Elastomers for High Frequency Applications

Presented by Adam Fox CEng MIMechE AMIOA, Director, Mason UK Ltd

This talk discusses these issues but is centred around a particular and current case study where a listed structure is being underpinned and isolated from existing foundations by introducing natural rubber supports. The combination of vibration from an underground rail system and the building structure combine create a high frequency, 100 Hz, for building isolatin challenge.

The nearby underground rail source contributes significant energy at the frequencies of concern. The mechanics of this and the principles of isolation are discussed, in addition to the practical solution derived. This includes details on the rubber formula and moulding process, which is essential for a long-lasting system critical to structural stability. 

Presented by Mark Bauman, Engineering Analyst, Endurica

Fatigue is normally considered with the static application of loads, however, for vibration isolation systems the duty cycle is highly dependant of the properties of the isolators and can have a significant impact on the dynamic loading up to 200 Hz. In the present case, the compressor is mounted on four rubber gromments which partially isolate the basepan from compressor motions. In order to assure adequate grommet durability under typical operation, critial plane analysis has been applied to evaluate the safety factor against fatigure failure. The grommet loading cycle was simulated using the finite element method, and validated against measurements of natural frequency. 

Presented by Brice Taillet, Europe Sales Manager material testing, Merrow Scientific

The measurement of materials viscoelastic properties at high frequency is required in many industrial applications: tires performance prediction and safety, noise and vibration reductions in mechanical engineering, acoustic design in vehicles, new challenges of electric vehicles, industrial process machinery, defense ships and submarines, sport goods...

Dynamic Mechanical Analysis (DMA) is a major technique for measuring viscoelastic properties: easy to operate and giving precise and high reproducible data. This talk focusing on recent advances in the technology moving up upper frequency of 10kHz...
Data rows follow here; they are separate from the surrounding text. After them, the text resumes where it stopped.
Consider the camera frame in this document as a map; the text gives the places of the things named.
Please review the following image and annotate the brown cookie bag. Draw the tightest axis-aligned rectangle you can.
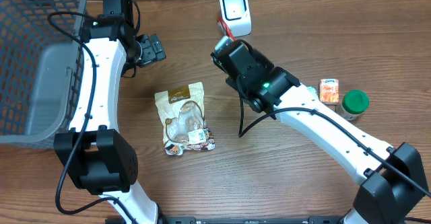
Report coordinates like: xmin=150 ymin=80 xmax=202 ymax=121
xmin=154 ymin=82 xmax=216 ymax=155

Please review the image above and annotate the red snack stick packet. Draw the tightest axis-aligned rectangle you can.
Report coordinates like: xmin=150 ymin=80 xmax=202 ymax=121
xmin=217 ymin=18 xmax=236 ymax=41

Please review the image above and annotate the green lid jar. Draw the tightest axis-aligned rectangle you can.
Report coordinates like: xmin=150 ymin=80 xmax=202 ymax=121
xmin=335 ymin=89 xmax=370 ymax=121

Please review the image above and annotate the teal snack packet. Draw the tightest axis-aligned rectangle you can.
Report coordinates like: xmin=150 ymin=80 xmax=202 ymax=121
xmin=307 ymin=86 xmax=319 ymax=99

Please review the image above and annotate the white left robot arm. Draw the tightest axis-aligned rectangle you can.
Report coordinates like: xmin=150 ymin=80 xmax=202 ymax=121
xmin=53 ymin=0 xmax=167 ymax=223

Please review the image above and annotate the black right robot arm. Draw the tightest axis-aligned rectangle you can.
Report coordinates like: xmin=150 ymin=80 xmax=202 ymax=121
xmin=211 ymin=36 xmax=430 ymax=223

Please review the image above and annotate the grey plastic mesh basket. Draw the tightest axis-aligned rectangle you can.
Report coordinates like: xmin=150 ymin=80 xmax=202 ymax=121
xmin=1 ymin=0 xmax=86 ymax=149

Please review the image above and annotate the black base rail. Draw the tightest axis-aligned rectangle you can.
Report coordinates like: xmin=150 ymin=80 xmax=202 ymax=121
xmin=158 ymin=216 xmax=342 ymax=224

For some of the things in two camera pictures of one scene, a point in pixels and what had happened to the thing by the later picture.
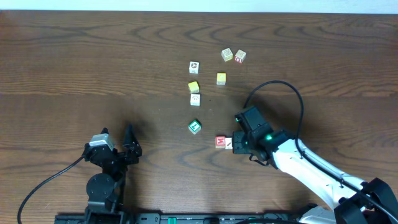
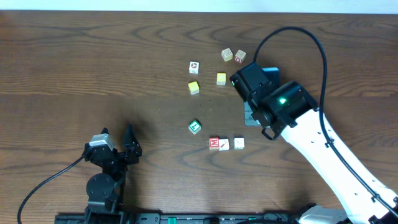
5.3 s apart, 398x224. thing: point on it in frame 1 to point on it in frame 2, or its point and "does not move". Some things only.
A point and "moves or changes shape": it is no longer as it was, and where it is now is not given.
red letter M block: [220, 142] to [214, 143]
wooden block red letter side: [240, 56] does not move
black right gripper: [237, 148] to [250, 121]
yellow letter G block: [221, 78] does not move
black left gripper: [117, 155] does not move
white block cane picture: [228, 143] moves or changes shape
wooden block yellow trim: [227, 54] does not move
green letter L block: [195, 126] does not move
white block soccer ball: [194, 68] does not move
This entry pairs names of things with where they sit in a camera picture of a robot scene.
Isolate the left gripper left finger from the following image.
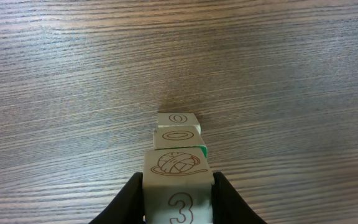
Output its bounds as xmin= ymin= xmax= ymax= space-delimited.
xmin=89 ymin=172 xmax=144 ymax=224

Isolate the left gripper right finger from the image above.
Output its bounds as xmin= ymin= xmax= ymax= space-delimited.
xmin=211 ymin=172 xmax=267 ymax=224

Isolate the green envelope block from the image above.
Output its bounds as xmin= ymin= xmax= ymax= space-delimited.
xmin=153 ymin=126 xmax=208 ymax=158

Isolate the plain wooden block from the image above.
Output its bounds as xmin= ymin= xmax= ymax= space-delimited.
xmin=157 ymin=112 xmax=201 ymax=134

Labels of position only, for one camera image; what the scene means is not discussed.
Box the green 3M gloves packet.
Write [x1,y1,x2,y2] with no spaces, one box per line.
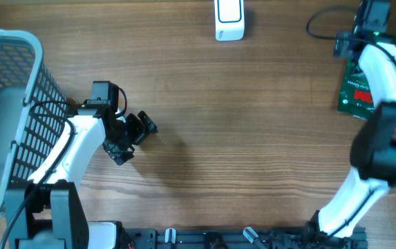
[338,59,375,120]

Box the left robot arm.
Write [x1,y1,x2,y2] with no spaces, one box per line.
[0,81,158,248]

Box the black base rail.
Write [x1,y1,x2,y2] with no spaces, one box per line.
[118,227,368,249]

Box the grey mesh shopping basket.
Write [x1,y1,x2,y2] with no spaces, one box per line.
[0,29,66,216]

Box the white barcode scanner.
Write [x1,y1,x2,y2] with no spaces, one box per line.
[214,0,245,42]

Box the black left camera cable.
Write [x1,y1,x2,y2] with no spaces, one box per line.
[0,100,77,249]

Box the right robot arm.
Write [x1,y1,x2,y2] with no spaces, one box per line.
[306,1,396,244]

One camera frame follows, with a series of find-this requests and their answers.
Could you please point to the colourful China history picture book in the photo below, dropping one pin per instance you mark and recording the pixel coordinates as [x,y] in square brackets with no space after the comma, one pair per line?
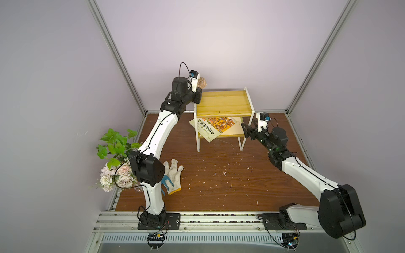
[210,128]

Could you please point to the brown striped cloth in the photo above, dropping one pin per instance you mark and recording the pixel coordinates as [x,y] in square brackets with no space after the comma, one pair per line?
[202,83]

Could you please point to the left small circuit board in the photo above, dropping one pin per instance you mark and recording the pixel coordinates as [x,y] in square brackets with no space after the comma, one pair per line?
[156,240]

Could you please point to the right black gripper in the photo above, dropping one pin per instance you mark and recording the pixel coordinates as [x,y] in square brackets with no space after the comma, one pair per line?
[254,133]

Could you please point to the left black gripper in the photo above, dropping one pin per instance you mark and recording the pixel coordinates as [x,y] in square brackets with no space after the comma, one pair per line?
[196,96]

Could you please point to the white work glove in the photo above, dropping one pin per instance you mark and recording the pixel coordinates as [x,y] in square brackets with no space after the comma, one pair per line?
[173,171]

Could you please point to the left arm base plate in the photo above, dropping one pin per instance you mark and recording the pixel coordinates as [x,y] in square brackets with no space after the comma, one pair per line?
[164,221]

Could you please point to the white wooden two-tier bookshelf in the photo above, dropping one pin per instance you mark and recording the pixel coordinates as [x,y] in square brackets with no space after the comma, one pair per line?
[232,103]

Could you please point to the small circuit board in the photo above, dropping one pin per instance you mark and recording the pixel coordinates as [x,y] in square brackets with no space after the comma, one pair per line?
[156,240]
[290,241]

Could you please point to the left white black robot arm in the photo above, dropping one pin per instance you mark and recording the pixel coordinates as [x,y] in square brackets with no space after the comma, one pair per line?
[145,162]

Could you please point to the right small circuit board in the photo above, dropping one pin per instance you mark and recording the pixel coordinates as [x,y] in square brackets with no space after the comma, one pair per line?
[290,241]

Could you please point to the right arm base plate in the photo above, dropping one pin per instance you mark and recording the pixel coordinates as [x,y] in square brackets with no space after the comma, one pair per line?
[280,221]

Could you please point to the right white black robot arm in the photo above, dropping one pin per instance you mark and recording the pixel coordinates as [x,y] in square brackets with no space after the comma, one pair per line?
[339,212]

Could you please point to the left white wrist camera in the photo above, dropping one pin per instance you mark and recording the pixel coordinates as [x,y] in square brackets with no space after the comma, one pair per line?
[194,78]

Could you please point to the aluminium front rail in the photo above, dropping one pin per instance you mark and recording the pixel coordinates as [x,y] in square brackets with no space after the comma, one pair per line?
[192,221]

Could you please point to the artificial flower bouquet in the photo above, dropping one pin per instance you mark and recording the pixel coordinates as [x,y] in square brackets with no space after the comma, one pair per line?
[117,172]

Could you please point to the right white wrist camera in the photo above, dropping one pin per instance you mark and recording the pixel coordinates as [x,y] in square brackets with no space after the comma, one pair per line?
[263,119]

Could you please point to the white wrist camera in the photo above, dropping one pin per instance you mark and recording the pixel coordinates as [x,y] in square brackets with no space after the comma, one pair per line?
[194,78]
[263,119]

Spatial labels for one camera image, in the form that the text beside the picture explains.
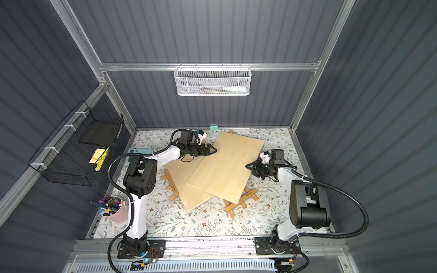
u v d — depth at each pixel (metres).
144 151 1.05
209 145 0.91
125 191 0.56
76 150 0.74
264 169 0.84
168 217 0.83
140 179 0.58
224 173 0.91
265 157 0.88
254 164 0.86
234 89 0.90
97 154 0.75
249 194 0.86
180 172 0.92
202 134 0.94
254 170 0.83
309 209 0.45
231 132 1.17
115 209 0.73
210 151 0.90
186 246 0.76
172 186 0.87
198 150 0.90
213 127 1.21
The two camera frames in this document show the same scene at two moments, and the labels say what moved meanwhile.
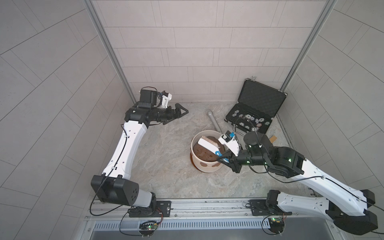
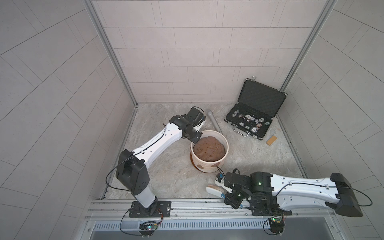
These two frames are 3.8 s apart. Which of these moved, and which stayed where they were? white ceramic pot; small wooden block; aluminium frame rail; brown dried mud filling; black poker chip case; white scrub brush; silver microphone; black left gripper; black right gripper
Moved: black right gripper; white scrub brush; black left gripper
Stayed: small wooden block; brown dried mud filling; aluminium frame rail; black poker chip case; silver microphone; white ceramic pot
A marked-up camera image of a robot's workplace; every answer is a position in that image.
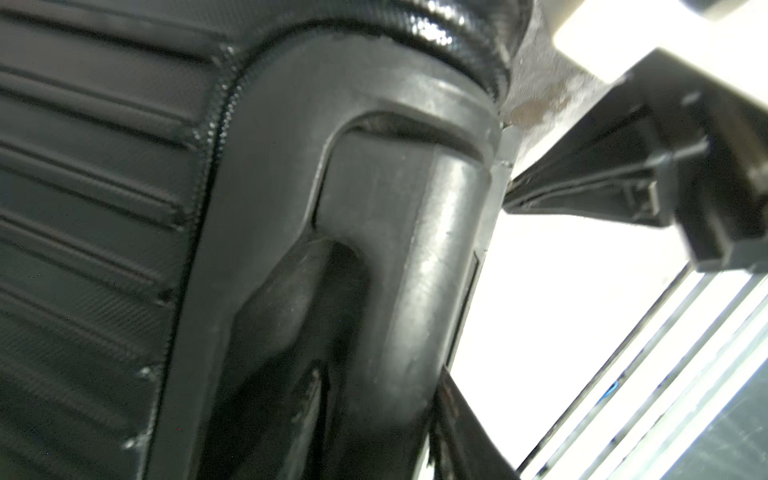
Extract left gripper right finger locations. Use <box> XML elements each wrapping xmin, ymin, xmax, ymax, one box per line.
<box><xmin>503</xmin><ymin>52</ymin><xmax>767</xmax><ymax>273</ymax></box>

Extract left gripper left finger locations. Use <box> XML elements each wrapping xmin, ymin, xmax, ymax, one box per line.
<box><xmin>434</xmin><ymin>368</ymin><xmax>519</xmax><ymax>480</ymax></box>

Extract black hard-shell suitcase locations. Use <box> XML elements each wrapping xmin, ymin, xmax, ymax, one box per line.
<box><xmin>1</xmin><ymin>1</ymin><xmax>534</xmax><ymax>479</ymax></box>

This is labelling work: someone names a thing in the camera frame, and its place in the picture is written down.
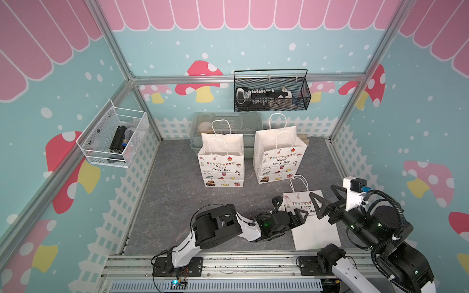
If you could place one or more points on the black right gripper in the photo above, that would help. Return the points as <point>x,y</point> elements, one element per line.
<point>341,206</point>

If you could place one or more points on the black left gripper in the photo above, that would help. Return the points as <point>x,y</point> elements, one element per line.
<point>293,223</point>

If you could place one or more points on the white paper gift bag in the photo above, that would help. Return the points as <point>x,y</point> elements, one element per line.
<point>314,233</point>

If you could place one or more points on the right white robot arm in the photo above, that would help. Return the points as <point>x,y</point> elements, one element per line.
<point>378,220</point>

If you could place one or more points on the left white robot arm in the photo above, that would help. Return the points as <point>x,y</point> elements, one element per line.
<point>213,227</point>

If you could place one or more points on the clear plastic storage box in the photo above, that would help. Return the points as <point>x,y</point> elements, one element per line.
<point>246,124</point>

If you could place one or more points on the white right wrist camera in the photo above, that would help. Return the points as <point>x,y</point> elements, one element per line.
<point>354,192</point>

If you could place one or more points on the black wire mesh wall basket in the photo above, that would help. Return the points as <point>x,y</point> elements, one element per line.
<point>271,90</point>

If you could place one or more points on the metal base rail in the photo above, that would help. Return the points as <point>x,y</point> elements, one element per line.
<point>221,272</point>

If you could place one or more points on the white wire wall basket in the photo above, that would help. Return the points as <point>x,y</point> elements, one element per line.
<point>114,137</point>

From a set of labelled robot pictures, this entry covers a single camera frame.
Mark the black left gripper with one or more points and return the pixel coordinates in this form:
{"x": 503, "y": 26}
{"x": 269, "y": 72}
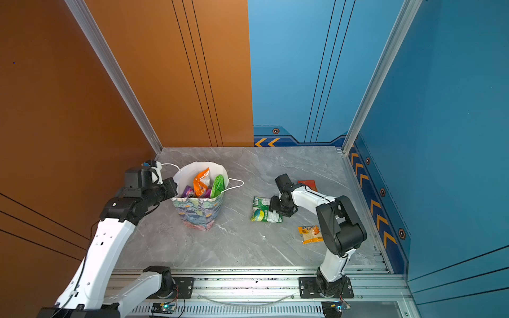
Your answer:
{"x": 171, "y": 186}

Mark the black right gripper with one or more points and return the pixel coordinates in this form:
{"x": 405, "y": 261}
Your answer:
{"x": 273, "y": 205}

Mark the green white snack packet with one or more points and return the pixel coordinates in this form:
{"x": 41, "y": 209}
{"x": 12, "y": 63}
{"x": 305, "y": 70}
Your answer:
{"x": 261, "y": 212}

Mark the red small snack packet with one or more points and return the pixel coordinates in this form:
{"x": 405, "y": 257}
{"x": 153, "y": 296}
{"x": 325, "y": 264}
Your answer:
{"x": 309, "y": 183}

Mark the orange yellow snack packet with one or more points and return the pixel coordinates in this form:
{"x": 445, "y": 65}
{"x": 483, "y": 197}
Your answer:
{"x": 310, "y": 234}

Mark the purple berries candy bag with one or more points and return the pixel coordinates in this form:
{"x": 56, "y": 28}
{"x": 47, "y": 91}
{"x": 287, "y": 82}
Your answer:
{"x": 189, "y": 192}

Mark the floral paper bag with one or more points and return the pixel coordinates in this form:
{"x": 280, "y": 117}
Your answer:
{"x": 199, "y": 213}

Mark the colourful fruits candy bag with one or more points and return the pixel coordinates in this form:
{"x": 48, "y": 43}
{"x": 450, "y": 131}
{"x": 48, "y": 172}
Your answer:
{"x": 202, "y": 182}

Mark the green Lays chips bag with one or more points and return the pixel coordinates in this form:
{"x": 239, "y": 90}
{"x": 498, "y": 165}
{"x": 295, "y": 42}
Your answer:
{"x": 218, "y": 187}

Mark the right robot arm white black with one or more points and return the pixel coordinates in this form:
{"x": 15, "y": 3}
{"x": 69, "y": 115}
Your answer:
{"x": 342, "y": 231}

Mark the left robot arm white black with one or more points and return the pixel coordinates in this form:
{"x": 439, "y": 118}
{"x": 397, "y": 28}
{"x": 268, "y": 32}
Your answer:
{"x": 85, "y": 295}

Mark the right circuit board green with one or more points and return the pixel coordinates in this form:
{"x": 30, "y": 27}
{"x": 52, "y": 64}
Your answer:
{"x": 334, "y": 309}

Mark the circuit board green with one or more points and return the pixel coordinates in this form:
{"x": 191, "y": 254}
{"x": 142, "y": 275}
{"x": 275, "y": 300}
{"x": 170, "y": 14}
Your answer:
{"x": 163, "y": 308}
{"x": 334, "y": 309}

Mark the left circuit board green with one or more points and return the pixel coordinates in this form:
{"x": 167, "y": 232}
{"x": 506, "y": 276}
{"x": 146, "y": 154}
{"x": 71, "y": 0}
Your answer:
{"x": 163, "y": 308}

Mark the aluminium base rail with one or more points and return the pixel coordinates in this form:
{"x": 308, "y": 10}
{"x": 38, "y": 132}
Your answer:
{"x": 277, "y": 292}

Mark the aluminium left corner post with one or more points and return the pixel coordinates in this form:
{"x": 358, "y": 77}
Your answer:
{"x": 91, "y": 30}

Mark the aluminium corner post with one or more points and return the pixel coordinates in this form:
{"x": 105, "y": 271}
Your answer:
{"x": 396, "y": 38}
{"x": 91, "y": 30}

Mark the aluminium right corner post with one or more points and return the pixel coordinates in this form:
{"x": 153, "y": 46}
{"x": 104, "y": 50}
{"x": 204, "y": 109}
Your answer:
{"x": 396, "y": 38}

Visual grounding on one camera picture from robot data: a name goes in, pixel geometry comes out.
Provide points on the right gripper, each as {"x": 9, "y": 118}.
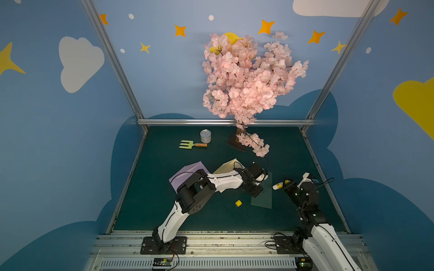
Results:
{"x": 293, "y": 188}

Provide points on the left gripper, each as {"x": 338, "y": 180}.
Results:
{"x": 255, "y": 186}

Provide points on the dark green envelope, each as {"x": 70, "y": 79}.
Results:
{"x": 264, "y": 199}

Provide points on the yellow glue stick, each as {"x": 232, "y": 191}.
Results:
{"x": 280, "y": 185}

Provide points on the cream yellow envelope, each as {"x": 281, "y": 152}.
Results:
{"x": 226, "y": 169}

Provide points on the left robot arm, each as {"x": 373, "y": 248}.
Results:
{"x": 197, "y": 190}

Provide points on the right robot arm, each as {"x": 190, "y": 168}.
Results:
{"x": 317, "y": 238}

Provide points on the purple envelope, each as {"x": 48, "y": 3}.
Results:
{"x": 186, "y": 172}

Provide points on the silver tin can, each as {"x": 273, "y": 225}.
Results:
{"x": 205, "y": 136}

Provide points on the right controller board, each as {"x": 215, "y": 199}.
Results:
{"x": 303, "y": 264}

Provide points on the controller board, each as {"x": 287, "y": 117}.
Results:
{"x": 162, "y": 264}
{"x": 303, "y": 264}

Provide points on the green toy garden fork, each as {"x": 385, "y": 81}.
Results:
{"x": 186, "y": 144}

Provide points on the pink cherry blossom tree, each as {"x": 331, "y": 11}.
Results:
{"x": 242, "y": 84}

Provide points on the left controller board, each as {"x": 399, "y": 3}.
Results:
{"x": 162, "y": 264}

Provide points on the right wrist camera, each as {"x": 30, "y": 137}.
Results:
{"x": 309, "y": 178}

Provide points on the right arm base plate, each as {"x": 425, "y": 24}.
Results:
{"x": 284, "y": 245}

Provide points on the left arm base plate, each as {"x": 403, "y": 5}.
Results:
{"x": 154, "y": 246}

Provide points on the aluminium mounting rail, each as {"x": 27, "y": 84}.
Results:
{"x": 204, "y": 251}

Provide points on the left aluminium frame post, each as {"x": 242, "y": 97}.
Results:
{"x": 98, "y": 25}

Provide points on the aluminium frame post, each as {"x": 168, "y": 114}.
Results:
{"x": 355, "y": 37}
{"x": 98, "y": 25}

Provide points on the right aluminium frame post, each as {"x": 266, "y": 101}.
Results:
{"x": 355, "y": 37}

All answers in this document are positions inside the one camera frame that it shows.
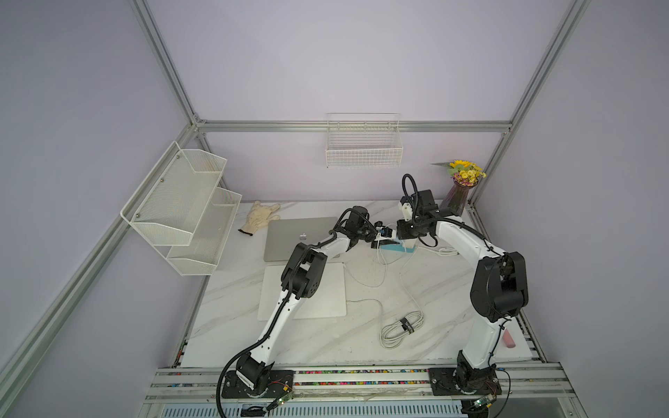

Presented by Aaron Graham, DPhil candidate, University of Oxford

Characterising the mechanical response of ultra-soft materials is challenging, particularly at high strain rates and frequencies. Time Temperature Superposition (TTS) can sometimes be used to mitigate these limitations, however not all materials are suitable for TTS. In the current study, a novel experimental apparatus and methodology was developed and validated using low modulus silicone elastomers as well as biogels as model materials. The full field visco-elastic shear response was characterised over a wide range of deformation frequencies (100-1000 Hz) and amplitudes using Digital Image Correlation (DIC) and the Virtual Fields Method (VFM). This methodology allows for the extraction of full-field material properties that would be difficult or impossible to obtain using traditional engineering techniques.